Flash Swaps are all-in-one transactions that include borrowing tokens from the forbitswap token pool, using certain tokens for a specific purpose, and then returning those tokens. If any stage of the transaction fails, all stages are reverted, and the tokens remain in their corresponding forbitswap pool. Take a look at the illustration below to see how the buyer may complete the flash swap transaction without holding any tokens. It ensures that the token value is guaranteed to return to the pool, regardless of whether the transaction succeeds or fails, or whether the buyer pays back their borrowed tokens in the same transaction.
Arbitrage trading is a brilliant application for Flash Swaps, as the buyer is bound to make a profit and return the token's initial value to the swap pool.
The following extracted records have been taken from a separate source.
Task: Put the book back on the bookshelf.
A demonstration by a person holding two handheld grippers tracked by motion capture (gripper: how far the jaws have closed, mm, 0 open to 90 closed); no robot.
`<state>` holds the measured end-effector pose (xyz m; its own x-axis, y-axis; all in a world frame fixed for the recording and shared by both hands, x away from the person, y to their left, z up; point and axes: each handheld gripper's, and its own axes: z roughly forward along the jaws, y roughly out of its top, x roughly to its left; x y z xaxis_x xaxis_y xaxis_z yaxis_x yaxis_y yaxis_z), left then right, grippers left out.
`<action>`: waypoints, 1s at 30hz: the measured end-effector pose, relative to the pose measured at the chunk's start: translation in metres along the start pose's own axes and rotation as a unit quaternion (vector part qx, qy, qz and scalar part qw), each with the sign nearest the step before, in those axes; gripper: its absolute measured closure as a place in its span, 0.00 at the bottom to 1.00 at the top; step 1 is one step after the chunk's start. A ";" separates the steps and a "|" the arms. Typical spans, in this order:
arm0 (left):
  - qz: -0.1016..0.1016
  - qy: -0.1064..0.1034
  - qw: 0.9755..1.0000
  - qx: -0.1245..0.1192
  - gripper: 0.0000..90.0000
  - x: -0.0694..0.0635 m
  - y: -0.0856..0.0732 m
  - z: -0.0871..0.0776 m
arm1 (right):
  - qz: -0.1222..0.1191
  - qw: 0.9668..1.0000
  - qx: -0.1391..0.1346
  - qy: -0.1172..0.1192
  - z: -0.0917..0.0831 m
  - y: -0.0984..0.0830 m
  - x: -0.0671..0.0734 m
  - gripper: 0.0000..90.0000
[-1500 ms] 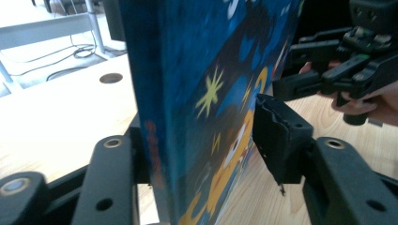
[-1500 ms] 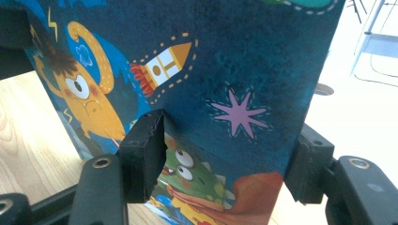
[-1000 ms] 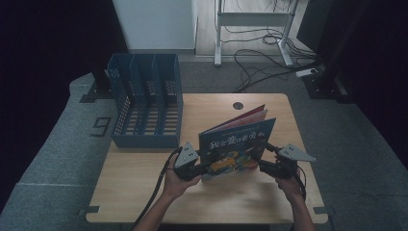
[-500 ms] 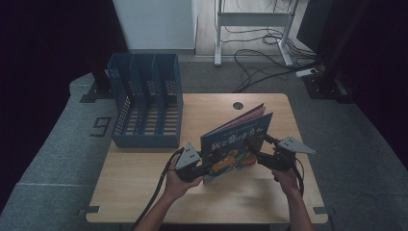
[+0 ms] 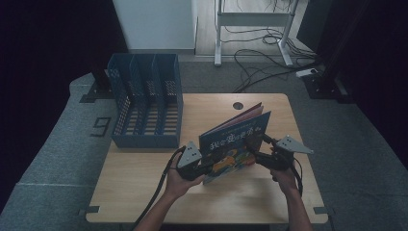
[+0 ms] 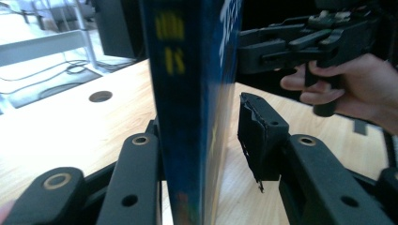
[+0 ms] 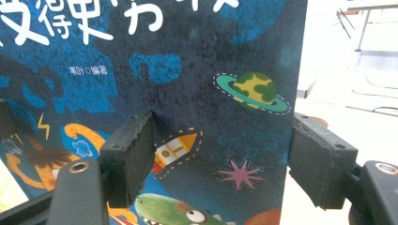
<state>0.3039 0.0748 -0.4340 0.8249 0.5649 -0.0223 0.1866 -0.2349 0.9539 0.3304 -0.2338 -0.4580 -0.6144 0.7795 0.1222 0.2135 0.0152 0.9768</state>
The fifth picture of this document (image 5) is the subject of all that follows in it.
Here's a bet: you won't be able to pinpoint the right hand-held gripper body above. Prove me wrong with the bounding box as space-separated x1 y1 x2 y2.
256 134 315 171

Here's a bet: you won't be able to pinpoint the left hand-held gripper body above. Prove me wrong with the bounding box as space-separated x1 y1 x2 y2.
174 141 207 182

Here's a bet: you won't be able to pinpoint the blue picture book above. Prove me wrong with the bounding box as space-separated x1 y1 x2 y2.
198 101 272 186

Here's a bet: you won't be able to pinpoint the blue plastic file rack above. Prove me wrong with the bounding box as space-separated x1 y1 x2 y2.
106 52 185 149

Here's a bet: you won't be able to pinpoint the person's left hand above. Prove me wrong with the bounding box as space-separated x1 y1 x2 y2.
163 156 207 200

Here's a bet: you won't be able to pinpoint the person's right hand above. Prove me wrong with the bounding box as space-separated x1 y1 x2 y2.
269 160 300 197

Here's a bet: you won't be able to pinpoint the white power strip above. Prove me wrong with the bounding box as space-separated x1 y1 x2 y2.
294 67 319 79

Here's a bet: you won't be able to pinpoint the black stand with base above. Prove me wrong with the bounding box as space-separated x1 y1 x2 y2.
79 68 115 104
302 0 378 101

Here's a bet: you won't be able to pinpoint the white cabinet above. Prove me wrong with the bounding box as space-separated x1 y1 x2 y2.
112 0 199 55

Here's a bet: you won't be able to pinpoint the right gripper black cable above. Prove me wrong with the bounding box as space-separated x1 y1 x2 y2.
291 156 304 197

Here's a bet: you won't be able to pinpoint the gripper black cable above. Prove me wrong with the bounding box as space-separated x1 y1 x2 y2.
131 145 188 230
291 156 304 197

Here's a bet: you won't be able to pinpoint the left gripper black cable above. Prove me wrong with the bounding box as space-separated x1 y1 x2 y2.
131 145 188 230

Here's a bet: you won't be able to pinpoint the black floor cables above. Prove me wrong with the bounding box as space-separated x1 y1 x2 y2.
220 0 321 94

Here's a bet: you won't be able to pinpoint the white metal desk frame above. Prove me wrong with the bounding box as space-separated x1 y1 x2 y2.
214 0 301 67
The arbitrage trade's profit is given to the buyer as payment.
The flash loan is one of the most distinctive trade tools in the crypto DeFi industry, allowing users to borrow an unsecured loan directly from the lender without the presence of an intermediary. The smart contract regulates the transactions and makes sure that they are only carried out when all of the contract's stipulated terms have been strictly adhered to.